Tenet Group has hailed 2019 as one of its best years for recruitment, with a 40 per cent jump in advisers joining its investment network.
The company started the year on a high following a positive set of 2018 results which saw a jump in both earnings and profits, up to £2.5m and £1.6m respectively.
Mark Scanlon, chief executive of the Tenet Group, said the year that followed had been one of the best yet for recruitment.
He said: "This year has been one of our best years for recruitment, with a 40 per cent growth in our investment network new joiners and over 50 per cent for our directly authorised support proposition.
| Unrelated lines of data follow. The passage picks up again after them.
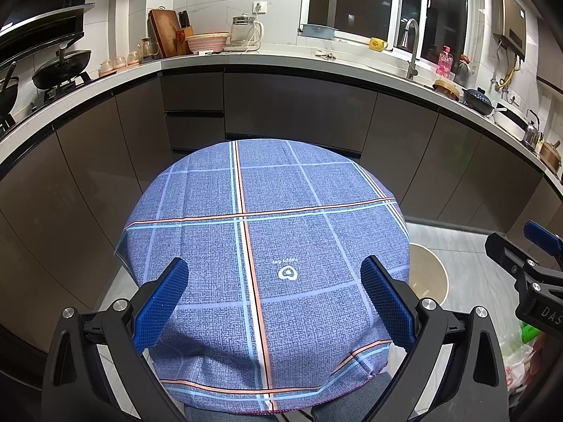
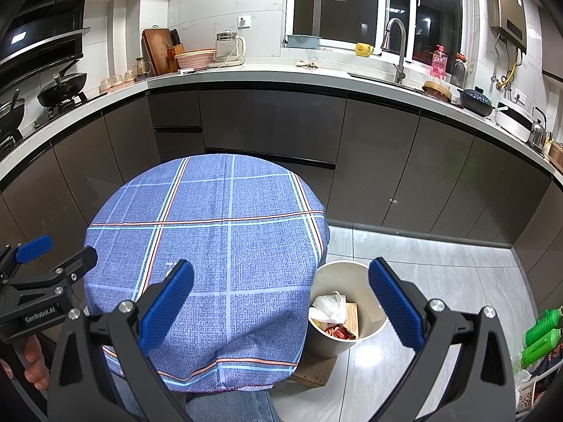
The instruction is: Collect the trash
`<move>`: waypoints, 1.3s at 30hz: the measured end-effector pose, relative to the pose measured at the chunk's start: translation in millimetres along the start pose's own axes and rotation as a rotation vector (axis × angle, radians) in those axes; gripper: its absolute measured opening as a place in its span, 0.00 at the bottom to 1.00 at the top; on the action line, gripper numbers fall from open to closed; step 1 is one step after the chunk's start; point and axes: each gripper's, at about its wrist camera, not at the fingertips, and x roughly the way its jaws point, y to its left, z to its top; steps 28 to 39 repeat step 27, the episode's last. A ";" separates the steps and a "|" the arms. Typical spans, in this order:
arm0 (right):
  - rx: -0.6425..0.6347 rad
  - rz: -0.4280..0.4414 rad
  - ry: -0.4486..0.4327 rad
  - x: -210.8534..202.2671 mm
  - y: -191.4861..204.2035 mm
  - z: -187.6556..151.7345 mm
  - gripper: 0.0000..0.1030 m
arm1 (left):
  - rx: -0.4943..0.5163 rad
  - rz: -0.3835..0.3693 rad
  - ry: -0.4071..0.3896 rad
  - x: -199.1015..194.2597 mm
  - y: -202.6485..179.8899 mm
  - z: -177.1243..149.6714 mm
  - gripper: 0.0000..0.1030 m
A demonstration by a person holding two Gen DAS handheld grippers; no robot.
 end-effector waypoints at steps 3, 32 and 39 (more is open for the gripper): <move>-0.001 0.000 0.001 0.2 0.3 0.0 0.97 | 0.001 -0.001 0.001 0.0 0.0 -0.1 0.92; 0.001 0.001 0.003 0.9 1.1 0.0 0.97 | 0.004 -0.002 -0.002 -1.6 -0.9 4.0 0.92; 0.001 0.001 0.003 0.9 1.1 0.0 0.97 | 0.004 -0.002 -0.002 -1.6 -0.9 4.0 0.92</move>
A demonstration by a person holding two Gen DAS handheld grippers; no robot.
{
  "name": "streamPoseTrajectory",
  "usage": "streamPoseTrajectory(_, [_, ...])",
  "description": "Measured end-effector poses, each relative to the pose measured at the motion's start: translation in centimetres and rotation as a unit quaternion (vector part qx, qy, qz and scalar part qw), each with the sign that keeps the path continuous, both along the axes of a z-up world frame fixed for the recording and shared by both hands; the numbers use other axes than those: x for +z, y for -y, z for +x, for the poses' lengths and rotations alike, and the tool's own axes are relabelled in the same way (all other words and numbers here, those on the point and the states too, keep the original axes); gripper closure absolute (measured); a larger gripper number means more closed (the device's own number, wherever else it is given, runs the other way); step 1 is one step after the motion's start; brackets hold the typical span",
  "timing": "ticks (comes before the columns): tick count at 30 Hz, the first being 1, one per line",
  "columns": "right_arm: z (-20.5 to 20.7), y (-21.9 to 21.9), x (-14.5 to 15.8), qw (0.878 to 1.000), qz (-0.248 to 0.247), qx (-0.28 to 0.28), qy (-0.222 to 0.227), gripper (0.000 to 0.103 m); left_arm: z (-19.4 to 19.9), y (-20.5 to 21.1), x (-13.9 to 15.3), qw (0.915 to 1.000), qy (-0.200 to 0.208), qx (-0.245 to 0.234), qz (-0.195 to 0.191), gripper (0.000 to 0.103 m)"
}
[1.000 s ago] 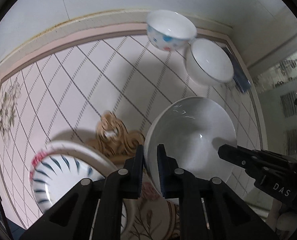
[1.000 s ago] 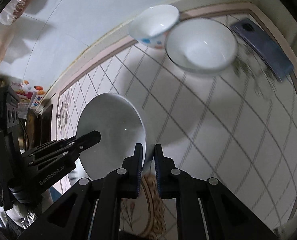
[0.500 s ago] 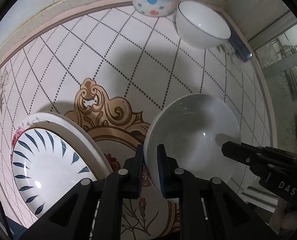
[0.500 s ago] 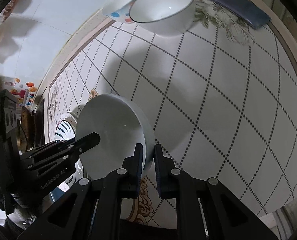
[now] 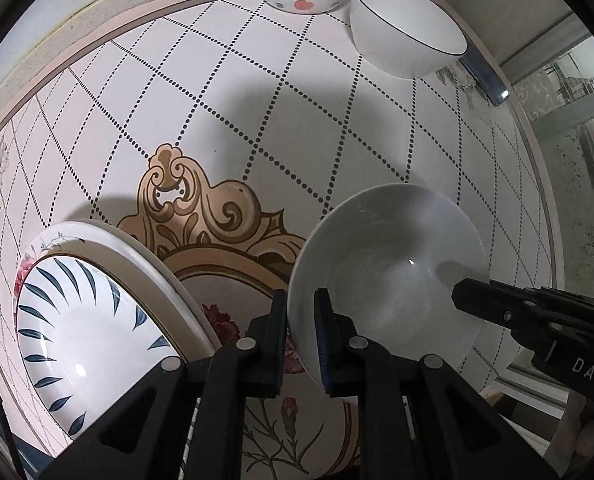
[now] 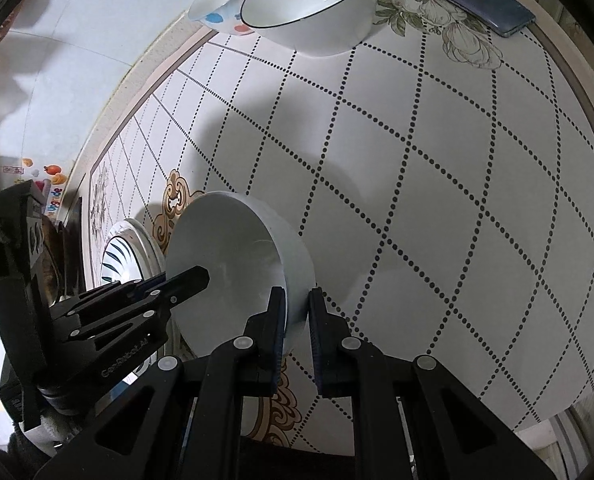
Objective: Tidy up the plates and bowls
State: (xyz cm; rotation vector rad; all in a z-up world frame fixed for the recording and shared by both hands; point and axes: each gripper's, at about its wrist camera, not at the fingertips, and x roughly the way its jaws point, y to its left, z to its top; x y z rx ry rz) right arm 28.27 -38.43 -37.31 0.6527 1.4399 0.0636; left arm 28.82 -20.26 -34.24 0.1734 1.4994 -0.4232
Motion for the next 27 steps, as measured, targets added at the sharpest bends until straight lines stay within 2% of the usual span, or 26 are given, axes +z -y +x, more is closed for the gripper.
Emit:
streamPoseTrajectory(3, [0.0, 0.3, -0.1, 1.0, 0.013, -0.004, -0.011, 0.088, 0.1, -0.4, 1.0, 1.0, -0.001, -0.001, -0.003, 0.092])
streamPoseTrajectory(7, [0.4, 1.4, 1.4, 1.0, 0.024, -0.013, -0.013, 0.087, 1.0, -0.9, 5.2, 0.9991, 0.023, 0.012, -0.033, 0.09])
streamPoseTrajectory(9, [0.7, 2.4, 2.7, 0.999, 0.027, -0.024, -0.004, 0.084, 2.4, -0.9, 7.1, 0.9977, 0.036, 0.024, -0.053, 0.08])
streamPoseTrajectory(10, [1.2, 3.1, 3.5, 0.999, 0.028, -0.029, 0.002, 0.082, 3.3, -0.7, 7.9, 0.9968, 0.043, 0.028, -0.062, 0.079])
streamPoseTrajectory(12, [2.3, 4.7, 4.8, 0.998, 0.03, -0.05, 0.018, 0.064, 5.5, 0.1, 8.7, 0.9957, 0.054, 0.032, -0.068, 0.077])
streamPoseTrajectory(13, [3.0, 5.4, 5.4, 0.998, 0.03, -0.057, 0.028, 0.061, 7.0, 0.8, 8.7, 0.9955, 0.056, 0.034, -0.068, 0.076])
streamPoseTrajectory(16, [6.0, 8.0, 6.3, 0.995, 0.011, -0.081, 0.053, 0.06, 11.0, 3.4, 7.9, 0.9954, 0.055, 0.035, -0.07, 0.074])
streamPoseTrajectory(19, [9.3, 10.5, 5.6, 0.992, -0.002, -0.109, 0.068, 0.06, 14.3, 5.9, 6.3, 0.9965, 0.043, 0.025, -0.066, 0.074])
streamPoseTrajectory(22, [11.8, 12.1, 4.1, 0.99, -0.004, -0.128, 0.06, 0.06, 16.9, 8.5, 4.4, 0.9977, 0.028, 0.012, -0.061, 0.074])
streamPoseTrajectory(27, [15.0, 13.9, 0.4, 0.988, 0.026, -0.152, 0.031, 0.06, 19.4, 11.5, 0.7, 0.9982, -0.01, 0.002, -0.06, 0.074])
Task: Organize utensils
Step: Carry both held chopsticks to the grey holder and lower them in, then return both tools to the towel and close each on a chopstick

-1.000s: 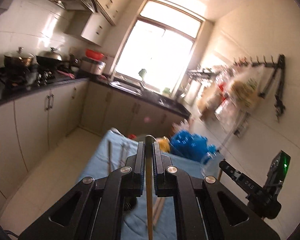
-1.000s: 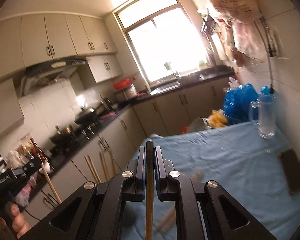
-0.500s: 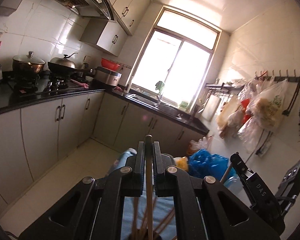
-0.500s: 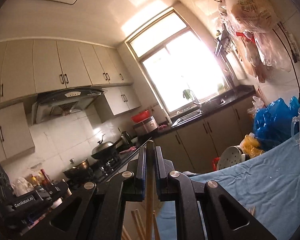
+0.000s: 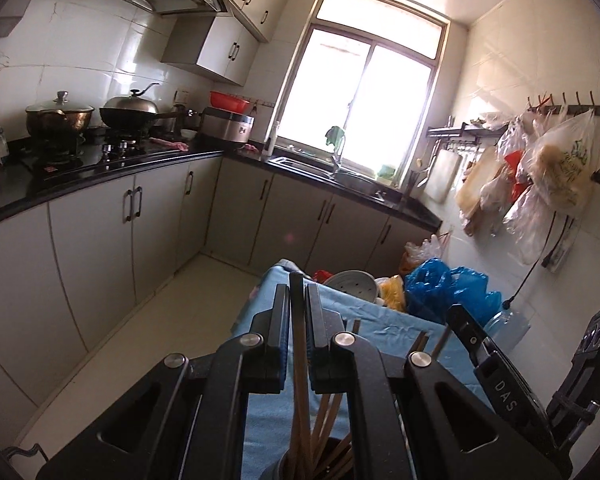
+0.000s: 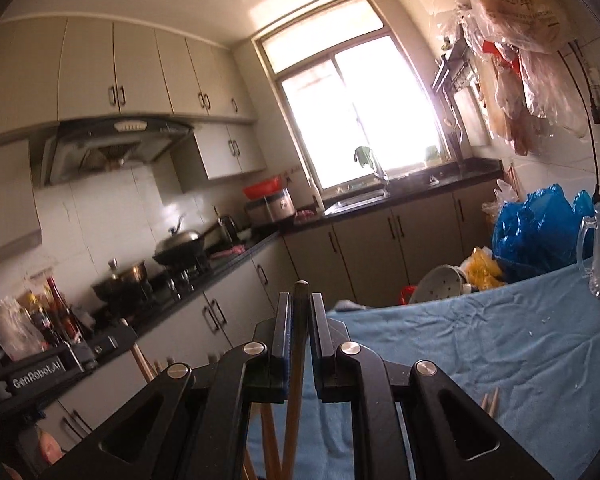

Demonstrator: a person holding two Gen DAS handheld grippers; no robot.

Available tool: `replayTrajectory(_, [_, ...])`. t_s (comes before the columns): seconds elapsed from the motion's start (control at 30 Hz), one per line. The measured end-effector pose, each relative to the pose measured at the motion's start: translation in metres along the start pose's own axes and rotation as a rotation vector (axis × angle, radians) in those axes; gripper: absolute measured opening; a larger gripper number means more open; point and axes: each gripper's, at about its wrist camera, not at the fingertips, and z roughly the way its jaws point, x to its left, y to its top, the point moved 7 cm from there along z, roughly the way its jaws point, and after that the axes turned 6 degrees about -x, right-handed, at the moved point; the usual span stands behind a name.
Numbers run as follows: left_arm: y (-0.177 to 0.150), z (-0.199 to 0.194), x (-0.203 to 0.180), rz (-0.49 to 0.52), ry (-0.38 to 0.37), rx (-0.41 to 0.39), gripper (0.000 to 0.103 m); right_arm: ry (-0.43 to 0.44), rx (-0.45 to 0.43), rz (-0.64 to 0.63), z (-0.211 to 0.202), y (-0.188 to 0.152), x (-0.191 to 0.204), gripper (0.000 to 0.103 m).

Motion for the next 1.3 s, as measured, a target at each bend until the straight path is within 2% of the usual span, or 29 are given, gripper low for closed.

"We plan to concentrate on growing and developing these core elements of our business, which includes our mortgage and protection network and our fully owned national advice firm, Aspire."
Mr Scanlon, who took over the reins from Martin Greenwood in April, added: "I very much believe in the mantra that advisers will never be replaced with technology but they will be replaced by advisers with technology.
"We continue to enjoy the full support of our major shareholders, who have a strong desire to see the business continue to succeed and develop and to see what we can achieve as a group."
During 2019 Tenet focused on its practice buyout scheme, first launched in January last year to offer network member firms an exit strategy.
This year the company completed two deals with Preston-based advisers, as well as buying an Edinburgh-based IFA firm and two Nottinghamshire-based member firms.
Mr Scanlon said: "Looking to the year ahead, we have further acquisitions in our sights via our established practice buyout scheme, with a view to increasing our regional profile.
"We also want to expand our business development support, to help our member firms grow and realise their potential.
"Growth in our protection business and GI is another key theme and we will be working with our top protection providers to enhance our offering and increase the number of protection conversations with mortgage clients."
He added: "Unlike a lot of our peers, we remain open for business for defined benefit pension transfers, but we are seeing a reduction in cases as an increasing number of the ‘at retirement’ market have already flexed their pension freedom muscles."